» **INFORMATION**:
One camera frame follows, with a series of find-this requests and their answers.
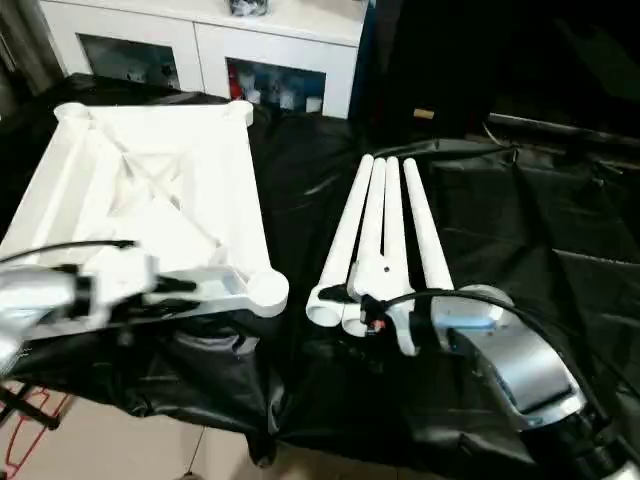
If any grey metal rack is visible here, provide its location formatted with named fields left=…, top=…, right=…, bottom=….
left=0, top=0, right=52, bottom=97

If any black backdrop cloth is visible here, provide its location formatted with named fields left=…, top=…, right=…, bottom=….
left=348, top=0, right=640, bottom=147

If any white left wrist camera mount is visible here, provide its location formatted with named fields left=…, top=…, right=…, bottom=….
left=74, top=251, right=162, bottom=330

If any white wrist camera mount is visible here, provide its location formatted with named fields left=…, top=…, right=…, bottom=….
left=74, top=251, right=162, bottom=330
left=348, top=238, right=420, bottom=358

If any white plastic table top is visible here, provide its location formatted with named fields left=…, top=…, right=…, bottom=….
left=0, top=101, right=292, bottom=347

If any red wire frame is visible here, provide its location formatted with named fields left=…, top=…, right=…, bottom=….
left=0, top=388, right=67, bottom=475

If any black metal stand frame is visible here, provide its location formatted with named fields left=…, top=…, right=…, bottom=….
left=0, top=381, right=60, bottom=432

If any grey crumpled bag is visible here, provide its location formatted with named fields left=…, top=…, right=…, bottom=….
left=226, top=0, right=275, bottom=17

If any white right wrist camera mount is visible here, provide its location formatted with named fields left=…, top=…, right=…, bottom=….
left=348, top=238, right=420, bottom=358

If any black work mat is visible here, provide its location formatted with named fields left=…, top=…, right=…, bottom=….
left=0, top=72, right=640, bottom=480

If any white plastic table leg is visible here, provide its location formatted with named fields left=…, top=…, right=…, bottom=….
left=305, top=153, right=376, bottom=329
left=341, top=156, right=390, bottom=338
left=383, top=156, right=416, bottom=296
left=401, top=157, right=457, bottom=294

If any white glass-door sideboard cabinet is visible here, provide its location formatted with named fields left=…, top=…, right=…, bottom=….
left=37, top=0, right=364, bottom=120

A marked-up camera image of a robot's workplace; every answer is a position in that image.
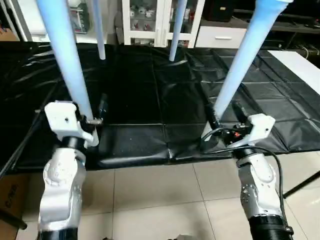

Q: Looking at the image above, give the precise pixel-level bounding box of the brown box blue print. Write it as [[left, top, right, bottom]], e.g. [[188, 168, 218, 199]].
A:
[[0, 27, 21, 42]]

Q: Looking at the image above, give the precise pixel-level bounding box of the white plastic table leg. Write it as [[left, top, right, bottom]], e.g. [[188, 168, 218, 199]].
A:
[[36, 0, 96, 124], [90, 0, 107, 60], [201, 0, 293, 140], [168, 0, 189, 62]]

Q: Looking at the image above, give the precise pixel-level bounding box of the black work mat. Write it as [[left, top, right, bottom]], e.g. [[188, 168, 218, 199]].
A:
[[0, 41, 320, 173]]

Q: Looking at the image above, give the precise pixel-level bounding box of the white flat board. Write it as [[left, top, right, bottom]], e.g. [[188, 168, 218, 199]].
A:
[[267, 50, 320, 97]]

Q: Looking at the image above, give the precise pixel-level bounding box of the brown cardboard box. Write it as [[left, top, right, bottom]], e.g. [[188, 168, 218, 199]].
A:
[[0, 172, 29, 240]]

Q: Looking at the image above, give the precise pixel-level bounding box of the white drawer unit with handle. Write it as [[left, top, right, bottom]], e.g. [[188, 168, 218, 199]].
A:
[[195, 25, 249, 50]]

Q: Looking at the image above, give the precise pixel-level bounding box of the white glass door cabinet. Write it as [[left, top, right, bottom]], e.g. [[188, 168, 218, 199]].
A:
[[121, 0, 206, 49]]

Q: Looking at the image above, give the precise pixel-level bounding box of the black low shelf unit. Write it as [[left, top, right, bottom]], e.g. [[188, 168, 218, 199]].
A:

» **DESCRIPTION OF THE TASK**:
Although the records above contain pictures, the copy should not; retype exactly the lines from the one containing "If any red wire" through the one containing "the white plastic".

» **RESPONSE AREA**:
If any red wire frame is visible here, provide its location formatted with named fields left=…, top=…, right=…, bottom=….
left=0, top=388, right=67, bottom=475

If any black metal stand frame is visible here, provide its location formatted with named fields left=…, top=…, right=…, bottom=….
left=0, top=381, right=60, bottom=432

If any grey crumpled bag is visible here, provide its location formatted with named fields left=…, top=…, right=…, bottom=….
left=226, top=0, right=275, bottom=17

If any white right wrist camera mount is visible here, provide its location formatted with named fields left=…, top=…, right=…, bottom=….
left=348, top=238, right=420, bottom=358

If any black work mat is visible here, provide its location formatted with named fields left=…, top=…, right=…, bottom=….
left=0, top=72, right=640, bottom=480

If any white plastic table leg is visible here, provide its location formatted with named fields left=…, top=…, right=…, bottom=….
left=305, top=153, right=376, bottom=329
left=341, top=156, right=390, bottom=338
left=383, top=156, right=416, bottom=296
left=401, top=157, right=457, bottom=294

If any white glass-door sideboard cabinet is visible here, provide its location formatted with named fields left=…, top=…, right=…, bottom=….
left=37, top=0, right=364, bottom=120

A marked-up camera image of a robot's workplace; every answer is a position in that image.

Q: Looking at the image above, give the precise pixel-level bounding box of the brown box blue print. Write it as [[left, top, right, bottom]], e.g. [[188, 168, 218, 199]].
A:
[[0, 27, 21, 42]]

Q: Looking at the image above, give the precise pixel-level bounding box of the white plastic table leg. Write it as [[left, top, right, bottom]], e.g. [[188, 168, 218, 199]].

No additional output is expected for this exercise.